YOUR GOAL: In the entries below, find each line bearing the string "cloth" and copy it.

BEGIN DATA SUPPLIED

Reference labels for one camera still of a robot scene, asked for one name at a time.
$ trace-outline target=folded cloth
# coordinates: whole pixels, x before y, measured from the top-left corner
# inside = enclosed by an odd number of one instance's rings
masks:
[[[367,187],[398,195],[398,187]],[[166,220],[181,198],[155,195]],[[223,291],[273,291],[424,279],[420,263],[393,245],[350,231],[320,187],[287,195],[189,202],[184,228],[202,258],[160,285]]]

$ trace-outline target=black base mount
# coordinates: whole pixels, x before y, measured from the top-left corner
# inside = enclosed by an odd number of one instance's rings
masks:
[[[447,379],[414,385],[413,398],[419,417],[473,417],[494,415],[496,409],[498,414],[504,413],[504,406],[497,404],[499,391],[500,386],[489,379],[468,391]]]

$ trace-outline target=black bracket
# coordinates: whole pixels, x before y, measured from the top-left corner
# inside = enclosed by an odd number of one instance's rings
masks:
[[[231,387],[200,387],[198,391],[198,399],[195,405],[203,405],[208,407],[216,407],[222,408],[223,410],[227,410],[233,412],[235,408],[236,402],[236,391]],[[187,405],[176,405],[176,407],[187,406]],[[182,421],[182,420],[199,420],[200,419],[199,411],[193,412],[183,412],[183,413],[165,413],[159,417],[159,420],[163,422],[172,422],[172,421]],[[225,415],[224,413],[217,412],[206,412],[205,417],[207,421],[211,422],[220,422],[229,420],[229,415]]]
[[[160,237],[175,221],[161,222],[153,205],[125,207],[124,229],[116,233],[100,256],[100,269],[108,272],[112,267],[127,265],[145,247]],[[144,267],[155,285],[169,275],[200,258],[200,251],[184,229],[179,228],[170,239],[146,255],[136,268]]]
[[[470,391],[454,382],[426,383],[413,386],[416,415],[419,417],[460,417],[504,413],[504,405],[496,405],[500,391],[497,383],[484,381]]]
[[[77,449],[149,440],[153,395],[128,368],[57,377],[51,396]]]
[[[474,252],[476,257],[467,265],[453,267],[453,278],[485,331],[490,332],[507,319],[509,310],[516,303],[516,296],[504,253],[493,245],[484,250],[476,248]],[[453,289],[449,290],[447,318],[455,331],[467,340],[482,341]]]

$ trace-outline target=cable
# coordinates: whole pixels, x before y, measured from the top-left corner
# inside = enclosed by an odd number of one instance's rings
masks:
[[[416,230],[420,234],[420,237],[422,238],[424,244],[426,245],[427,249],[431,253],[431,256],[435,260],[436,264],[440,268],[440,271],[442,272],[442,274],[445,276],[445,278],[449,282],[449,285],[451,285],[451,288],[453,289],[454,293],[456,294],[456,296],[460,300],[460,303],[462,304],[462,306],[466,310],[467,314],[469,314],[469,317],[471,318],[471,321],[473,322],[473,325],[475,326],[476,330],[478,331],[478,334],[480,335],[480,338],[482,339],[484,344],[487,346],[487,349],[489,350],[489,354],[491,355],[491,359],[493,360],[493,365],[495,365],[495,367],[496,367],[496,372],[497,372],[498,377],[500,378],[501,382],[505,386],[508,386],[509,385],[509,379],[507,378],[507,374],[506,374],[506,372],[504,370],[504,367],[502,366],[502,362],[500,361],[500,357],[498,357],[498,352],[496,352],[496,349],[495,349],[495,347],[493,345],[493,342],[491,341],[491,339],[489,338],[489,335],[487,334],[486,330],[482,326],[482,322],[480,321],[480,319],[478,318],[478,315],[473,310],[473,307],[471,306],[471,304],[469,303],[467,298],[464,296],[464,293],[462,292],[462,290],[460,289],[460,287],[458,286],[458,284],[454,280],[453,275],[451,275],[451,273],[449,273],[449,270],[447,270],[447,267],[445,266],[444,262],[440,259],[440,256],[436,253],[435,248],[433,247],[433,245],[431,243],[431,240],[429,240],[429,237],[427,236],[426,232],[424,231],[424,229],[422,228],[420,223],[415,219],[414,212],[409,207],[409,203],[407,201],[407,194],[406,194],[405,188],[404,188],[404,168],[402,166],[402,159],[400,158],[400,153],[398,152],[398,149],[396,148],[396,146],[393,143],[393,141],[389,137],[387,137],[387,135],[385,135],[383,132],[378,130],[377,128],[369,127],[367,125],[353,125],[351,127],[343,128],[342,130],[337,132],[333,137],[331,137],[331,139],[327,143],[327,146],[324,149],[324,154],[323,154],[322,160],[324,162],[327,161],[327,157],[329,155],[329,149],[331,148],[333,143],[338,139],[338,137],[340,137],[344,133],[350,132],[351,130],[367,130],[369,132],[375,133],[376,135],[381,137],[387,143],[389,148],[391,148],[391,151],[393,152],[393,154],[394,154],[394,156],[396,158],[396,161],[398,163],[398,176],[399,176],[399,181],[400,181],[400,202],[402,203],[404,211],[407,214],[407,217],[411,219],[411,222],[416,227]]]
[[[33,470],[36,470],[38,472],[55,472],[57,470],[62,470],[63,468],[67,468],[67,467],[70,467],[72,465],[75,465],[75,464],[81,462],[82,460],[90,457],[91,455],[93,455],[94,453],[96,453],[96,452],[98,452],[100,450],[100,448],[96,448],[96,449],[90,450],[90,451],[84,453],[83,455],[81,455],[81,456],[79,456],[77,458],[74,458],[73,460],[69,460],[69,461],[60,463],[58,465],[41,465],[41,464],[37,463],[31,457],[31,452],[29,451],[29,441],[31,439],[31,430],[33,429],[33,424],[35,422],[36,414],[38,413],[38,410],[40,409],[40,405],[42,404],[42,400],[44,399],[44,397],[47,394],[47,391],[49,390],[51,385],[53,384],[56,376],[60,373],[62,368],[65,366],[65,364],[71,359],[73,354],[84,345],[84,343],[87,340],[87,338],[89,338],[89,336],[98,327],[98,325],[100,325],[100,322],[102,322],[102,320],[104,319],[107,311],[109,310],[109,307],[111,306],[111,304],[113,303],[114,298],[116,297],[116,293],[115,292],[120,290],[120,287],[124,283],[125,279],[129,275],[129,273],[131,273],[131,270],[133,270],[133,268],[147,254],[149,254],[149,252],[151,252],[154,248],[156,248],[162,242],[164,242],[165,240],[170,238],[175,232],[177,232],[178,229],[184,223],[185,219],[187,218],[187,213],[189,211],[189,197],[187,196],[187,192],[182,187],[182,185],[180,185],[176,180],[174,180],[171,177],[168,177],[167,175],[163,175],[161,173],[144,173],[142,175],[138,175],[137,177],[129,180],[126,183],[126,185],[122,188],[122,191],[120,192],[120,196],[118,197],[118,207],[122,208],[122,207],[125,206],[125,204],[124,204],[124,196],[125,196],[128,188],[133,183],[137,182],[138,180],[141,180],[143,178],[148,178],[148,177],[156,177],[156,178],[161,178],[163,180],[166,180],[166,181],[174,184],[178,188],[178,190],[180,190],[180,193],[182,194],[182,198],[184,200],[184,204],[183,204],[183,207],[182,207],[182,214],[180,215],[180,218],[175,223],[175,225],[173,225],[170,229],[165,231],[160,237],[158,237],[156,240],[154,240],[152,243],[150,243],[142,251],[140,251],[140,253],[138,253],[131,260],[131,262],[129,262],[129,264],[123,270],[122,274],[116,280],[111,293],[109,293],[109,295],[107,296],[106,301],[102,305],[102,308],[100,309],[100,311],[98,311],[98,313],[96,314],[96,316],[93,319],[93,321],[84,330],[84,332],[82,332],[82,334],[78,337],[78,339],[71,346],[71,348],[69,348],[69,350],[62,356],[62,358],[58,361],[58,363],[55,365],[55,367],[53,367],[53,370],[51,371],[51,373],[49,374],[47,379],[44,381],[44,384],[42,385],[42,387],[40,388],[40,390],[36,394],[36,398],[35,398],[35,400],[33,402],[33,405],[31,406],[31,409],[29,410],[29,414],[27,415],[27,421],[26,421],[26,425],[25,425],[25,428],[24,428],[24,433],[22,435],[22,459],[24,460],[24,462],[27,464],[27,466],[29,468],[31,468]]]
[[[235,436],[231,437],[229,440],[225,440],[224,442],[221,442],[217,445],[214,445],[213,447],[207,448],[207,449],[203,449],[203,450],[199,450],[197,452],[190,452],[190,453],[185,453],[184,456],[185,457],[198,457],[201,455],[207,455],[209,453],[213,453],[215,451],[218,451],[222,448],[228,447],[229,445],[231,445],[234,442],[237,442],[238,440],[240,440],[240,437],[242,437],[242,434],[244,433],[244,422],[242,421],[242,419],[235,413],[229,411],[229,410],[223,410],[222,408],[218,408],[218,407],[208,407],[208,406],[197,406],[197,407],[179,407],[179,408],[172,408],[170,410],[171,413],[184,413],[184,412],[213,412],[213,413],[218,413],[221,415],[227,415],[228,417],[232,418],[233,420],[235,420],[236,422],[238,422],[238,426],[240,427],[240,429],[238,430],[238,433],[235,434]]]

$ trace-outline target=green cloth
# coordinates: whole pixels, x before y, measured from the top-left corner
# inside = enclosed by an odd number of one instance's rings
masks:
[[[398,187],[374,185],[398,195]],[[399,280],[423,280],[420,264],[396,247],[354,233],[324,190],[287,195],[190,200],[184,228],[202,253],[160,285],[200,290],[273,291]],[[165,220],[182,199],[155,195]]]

END DATA SUPPLIED

THE ANSWER:
$ trace-outline target=folded cloth
$ trace-outline target=green cloth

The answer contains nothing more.